Single by the Smiths
- A-side: "The Boy with the Thorn in His Side"
- Released: 16 September 1985
- Recorded: August 1985
- Length: 4:09 (single version) 7:56 (medley with "Rubber Ring") 4:10 (CD single)
- Label: Rough Trade
- Songwriters: Johnny Marr, Morrissey
- Producer: The Smiths

= Asleep (song) =

"Asleep" is a song by the English rock band the Smiths. It was released as a B-side to the single "The Boy with the Thorn in His Side" in September 1985, reaching No. 23 in the UK Singles Chart. It appears on the compilation albums The World Won't Listen and Louder Than Bombs, and on the deluxe edition of The Queen Is Dead in 2017.

==History==
This song was only performed live once on 1 October 1985, at Eden Court in Inverness, on the final day of their 1985 Scotland tour. A piano was found on stage during soundcheck and the venue management refused to move it off stage. Morrissey performed the song and by the end of it was centre stage in a foetal position.

==Track listing==

The original 12-inch and CD singles have "Rubber Ring" and "Asleep" segued into a continuous piece with the voice sample at the end of the former looped and faded into the wind noise preceding the latter. Described by Simon Goddard (in Songs That Saved Your Life, 2nd edition, p. 154) as a "spectacular combination" — a suggestion with which Johnny Marr concurs — this carefully executed sequence could only be found on the original 12-inch and CD singles, before the 2017 release of the remaster/re-issue of The Queen Is Dead, which includes the same songs with the same segue as tracks 10 and 11 (respectively) of its "Additional Recordings" bonus disc.

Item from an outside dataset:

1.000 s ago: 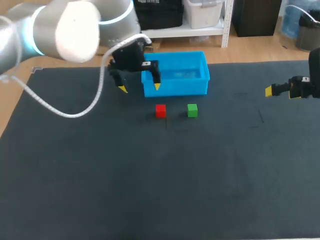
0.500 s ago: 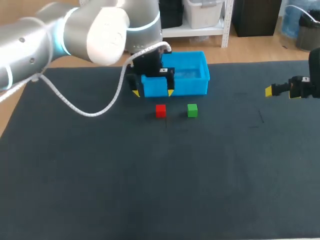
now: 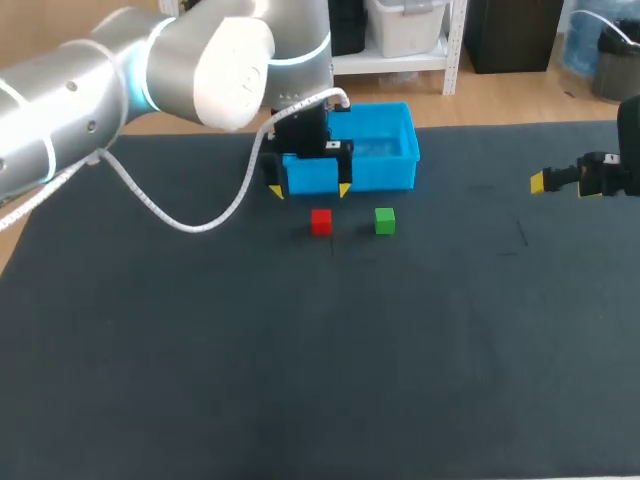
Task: Use the left arm to pick the red cube and place it into the blue plastic box first, then use the right arm to grasp the green cube and put it into the same blue plastic box after the first action is fully finished.
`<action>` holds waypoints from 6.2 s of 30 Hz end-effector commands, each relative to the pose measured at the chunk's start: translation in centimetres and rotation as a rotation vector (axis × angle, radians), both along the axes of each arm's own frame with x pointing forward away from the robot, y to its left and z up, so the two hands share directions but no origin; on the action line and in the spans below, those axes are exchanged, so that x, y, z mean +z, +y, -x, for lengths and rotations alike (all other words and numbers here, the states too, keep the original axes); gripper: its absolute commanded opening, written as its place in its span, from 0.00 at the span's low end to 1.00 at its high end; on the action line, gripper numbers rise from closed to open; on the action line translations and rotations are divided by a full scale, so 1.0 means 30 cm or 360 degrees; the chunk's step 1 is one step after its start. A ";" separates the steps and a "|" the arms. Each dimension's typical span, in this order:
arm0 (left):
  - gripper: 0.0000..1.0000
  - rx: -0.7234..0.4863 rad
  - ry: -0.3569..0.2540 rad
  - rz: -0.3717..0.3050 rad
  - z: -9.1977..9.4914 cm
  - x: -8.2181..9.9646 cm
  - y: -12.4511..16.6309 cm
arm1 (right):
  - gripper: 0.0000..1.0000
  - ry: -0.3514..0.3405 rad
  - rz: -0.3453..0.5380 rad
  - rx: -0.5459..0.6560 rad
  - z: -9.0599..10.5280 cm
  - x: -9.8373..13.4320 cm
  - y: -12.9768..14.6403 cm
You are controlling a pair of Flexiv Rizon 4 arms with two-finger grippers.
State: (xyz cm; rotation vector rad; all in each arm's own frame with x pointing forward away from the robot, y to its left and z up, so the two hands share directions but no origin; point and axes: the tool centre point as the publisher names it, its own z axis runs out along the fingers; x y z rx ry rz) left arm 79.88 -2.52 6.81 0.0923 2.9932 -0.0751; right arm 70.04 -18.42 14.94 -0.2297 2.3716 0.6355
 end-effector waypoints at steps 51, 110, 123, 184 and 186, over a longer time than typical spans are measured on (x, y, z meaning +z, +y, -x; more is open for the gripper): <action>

The two tracks are separated on all other compilations.

7-inch RT191
| No. | Title | Length |
|---|---|---|
| 1. | "The Boy with the Thorn in His Side" | 3:17 |
| 2. | "Asleep" | 4:09 |

12-inch RTT191
| No. | Title | Length |
|---|---|---|
| 1. | "The Boy with the Thorn in His Side" | 3:17 |
| 2. | "Rubber Ring/Asleep" | 7:56 |

CD Single RTT191
| No. | Title | Length |
|---|---|---|
| 1. | "The Boy with the Thorn in His Side" | 3:17 |
| 2. | "Rubber Ring" | 3:48 |
| 3. | "Asleep" | 4:10 |

==Charts==

| Chart (1985) | Peak position |
|---|---|
| Ireland (IRMA) | 15 |
| UK Singles (The Official Charts Company) | 23 |

==Reception==

Jack Rabid of Allmusic describes "Asleep" as "lullaby-ish", and the entire single as "great ... just another feather in a jeweled cap".

Professional ratings
Review scores
| Source | Rating |
| Allmusic | Star |

==In popular culture==

- Although "Asleep" did not appear on the original The Queen Is Dead, it is referenced several times by the main character in Stephen Chbosky's 1999 novel The Perks of Being a Wallflower, and was also featured in the book's film adaptation.